Any other Performance-Based Award shall be subject to all of the following provisions
of this Section 5.2. |
5.2.1 Class; Administrator. The eligible class of persons for Performance-Based
Awards under this Section 5.2 shall be officers and employees of the Corporation or
one of its Subsidiaries. The Administrator approving Performance-Based Awards or
making any certification required pursuant to Section 5.2.4 must be constituted as
provided in Section 3.1 for awards that are intended as performance-based
compensation under Section 162(m) of the Code.
5.2.2 Performance Goals. The specific performance goals for Performance-Based
Awards (other than Qualifying Options and Qualifying SARs) shall be, on an absolute
or relative basis, established based on one or more of the following business
criteria (Business Criteria) as selected by the Administrator in its sole
discretion: earnings per share, cash flow (which means cash and cash equivalents
derived from either net cash flow from operations or net cash flow from operations,
financing and investing activities), total shareholder return, gross revenue,
revenue growth, operating income (before or after taxes), net earnings (before or
after interest, taxes, depreciation and/or amortization), return on equity or on
assets or on net investment, cost containment or reduction, or any combination
thereof.
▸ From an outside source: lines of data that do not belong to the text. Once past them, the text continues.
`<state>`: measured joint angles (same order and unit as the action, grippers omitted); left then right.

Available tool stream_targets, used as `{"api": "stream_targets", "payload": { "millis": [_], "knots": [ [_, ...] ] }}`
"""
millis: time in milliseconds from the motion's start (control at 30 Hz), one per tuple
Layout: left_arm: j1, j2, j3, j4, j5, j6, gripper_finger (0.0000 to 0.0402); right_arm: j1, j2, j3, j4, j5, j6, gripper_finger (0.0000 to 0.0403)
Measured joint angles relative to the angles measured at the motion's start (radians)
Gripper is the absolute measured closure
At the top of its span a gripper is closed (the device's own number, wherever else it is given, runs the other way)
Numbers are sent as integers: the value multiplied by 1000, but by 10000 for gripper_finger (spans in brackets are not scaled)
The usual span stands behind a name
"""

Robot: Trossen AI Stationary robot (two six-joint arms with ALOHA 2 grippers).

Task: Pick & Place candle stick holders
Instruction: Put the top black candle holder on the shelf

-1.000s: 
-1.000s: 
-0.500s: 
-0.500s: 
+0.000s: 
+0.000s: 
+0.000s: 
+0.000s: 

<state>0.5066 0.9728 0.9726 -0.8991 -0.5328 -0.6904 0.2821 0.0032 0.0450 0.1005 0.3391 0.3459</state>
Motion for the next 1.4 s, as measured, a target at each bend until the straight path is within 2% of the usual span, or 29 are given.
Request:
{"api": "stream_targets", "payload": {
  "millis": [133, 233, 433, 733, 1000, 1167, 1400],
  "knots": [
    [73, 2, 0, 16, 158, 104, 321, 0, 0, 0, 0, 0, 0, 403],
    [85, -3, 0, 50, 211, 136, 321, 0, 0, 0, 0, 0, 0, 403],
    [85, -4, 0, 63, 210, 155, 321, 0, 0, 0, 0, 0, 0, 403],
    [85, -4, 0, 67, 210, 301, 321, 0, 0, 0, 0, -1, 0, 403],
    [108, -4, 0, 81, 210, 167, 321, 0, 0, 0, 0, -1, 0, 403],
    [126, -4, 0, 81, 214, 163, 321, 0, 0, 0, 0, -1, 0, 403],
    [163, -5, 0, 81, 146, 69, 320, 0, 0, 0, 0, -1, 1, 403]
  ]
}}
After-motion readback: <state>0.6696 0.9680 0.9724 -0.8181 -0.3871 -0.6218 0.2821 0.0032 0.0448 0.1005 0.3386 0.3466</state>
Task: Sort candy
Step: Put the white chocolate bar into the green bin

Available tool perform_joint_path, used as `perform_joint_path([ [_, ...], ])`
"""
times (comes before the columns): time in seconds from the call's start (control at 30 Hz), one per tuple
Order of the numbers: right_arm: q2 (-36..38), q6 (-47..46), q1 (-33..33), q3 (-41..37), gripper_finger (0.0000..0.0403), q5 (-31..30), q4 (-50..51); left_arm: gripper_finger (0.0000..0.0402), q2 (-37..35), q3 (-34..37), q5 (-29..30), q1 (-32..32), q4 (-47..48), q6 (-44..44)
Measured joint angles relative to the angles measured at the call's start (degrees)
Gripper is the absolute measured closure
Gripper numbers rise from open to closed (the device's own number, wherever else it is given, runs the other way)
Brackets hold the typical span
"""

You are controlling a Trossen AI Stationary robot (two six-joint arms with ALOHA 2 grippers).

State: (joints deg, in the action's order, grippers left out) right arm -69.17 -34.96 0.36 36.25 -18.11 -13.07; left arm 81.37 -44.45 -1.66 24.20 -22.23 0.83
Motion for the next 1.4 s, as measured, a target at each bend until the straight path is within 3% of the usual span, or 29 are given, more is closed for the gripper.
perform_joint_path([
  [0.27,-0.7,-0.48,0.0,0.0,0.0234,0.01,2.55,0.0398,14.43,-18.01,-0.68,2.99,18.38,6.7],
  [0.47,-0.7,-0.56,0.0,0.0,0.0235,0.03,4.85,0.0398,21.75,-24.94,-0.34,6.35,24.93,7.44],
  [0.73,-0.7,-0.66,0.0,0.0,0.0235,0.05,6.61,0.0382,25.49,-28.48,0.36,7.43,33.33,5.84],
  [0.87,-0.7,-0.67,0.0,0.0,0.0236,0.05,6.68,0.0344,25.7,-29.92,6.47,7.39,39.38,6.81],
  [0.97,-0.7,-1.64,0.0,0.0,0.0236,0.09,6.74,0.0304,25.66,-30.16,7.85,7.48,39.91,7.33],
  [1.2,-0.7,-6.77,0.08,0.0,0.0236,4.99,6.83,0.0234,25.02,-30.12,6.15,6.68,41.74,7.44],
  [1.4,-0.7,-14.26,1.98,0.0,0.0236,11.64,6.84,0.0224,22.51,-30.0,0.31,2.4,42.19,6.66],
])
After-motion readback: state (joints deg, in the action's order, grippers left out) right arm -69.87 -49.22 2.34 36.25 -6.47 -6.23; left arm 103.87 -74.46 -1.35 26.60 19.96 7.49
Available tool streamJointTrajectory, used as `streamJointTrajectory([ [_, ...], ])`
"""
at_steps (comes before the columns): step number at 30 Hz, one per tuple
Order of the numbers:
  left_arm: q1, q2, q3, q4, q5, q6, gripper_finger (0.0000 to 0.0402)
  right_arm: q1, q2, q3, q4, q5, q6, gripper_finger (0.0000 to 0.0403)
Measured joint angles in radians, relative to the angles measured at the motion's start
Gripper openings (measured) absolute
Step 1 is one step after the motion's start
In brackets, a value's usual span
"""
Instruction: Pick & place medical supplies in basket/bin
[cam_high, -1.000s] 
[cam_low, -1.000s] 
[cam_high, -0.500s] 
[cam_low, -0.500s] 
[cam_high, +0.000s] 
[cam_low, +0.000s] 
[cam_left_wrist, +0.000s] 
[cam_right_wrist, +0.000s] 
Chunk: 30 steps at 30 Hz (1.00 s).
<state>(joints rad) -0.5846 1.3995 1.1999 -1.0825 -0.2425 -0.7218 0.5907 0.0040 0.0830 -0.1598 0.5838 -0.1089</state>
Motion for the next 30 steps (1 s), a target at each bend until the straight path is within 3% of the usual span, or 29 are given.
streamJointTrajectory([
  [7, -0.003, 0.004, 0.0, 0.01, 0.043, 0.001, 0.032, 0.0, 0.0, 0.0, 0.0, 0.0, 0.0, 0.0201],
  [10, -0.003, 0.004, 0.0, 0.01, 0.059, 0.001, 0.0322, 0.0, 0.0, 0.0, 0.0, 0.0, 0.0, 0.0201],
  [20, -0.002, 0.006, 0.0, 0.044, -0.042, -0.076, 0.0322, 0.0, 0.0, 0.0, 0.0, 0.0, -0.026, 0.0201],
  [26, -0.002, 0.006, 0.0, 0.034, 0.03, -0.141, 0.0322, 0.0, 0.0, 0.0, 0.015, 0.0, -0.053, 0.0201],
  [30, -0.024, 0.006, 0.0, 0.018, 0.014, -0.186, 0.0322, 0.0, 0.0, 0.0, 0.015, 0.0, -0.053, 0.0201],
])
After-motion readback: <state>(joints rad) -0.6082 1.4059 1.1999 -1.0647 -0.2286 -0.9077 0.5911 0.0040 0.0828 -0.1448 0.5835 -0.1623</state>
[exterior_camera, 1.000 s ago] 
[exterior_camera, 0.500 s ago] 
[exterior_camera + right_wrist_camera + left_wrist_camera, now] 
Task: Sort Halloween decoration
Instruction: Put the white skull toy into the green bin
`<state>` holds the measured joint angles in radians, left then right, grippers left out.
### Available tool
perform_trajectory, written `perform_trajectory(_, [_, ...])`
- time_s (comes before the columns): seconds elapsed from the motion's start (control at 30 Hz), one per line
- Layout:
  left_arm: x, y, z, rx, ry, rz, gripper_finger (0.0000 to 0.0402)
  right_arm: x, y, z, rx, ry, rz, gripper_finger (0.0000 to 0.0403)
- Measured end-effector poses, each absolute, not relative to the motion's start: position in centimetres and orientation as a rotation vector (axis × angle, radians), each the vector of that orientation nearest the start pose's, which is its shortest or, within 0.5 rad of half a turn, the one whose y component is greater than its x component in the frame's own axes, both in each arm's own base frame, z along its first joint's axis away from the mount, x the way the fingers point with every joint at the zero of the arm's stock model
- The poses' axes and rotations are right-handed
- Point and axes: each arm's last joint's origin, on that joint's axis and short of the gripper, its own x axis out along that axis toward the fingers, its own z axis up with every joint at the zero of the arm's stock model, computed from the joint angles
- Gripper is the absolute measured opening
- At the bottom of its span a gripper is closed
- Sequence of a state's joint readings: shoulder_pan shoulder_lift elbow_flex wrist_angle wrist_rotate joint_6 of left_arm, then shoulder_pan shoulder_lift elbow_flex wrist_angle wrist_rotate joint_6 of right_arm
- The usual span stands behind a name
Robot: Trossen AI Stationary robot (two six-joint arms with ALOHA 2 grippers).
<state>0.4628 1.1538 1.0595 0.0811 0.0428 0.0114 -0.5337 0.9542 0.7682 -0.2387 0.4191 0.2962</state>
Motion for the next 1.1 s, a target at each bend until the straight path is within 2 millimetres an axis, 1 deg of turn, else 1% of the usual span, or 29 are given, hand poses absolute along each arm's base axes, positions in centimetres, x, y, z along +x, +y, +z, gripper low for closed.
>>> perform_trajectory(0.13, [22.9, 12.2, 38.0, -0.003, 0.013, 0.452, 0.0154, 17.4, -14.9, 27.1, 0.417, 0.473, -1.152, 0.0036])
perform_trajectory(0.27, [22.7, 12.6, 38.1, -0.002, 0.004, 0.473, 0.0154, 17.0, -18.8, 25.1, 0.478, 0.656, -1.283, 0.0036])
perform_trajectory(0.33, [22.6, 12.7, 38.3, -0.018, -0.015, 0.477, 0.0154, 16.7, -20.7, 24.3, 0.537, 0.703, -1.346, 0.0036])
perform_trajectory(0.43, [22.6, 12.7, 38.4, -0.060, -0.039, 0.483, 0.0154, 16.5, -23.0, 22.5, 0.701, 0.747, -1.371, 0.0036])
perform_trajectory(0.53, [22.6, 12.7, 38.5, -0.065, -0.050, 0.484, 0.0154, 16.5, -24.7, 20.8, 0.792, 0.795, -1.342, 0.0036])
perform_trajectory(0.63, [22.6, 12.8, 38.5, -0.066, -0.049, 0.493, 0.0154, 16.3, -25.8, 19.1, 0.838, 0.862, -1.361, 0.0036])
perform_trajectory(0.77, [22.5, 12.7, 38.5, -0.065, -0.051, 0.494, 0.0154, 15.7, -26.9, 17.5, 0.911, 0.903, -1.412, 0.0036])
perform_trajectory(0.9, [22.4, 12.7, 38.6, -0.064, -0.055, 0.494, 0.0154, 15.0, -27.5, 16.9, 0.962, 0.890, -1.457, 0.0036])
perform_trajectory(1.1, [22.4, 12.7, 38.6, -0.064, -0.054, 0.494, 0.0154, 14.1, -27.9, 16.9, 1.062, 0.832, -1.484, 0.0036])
These terms are used as applied under generally accepted accounting
principles or in the financial reporting of the Corporation or of its Subsidiaries.
To qualify awards as performance-based under Section 162(m), the applicable Business
Criterion (or Business Criteria, as the case may be) and specific performance goal
or goals (targets) must be established and approved by the Administrator during
the first 90 days of the performance period (and, in the case of performance periods
of less than one year, in no event after 25% or more of the performance period has
elapsed) and while performance relating to such target(s) remains substantially
uncertain within the meaning of Section 162(m) of the Code. Performance targets
shall be adjusted to mitigate the unbudgeted impact of material, unusual or
nonrecurring gains and losses, accounting changes or other extraordinary events not
foreseen at the time the
9
targets were set unless the Administrator provides otherwise at the time of
establishing the targets. The applicable performance measurement period may not be
less than three months nor more than 10 years.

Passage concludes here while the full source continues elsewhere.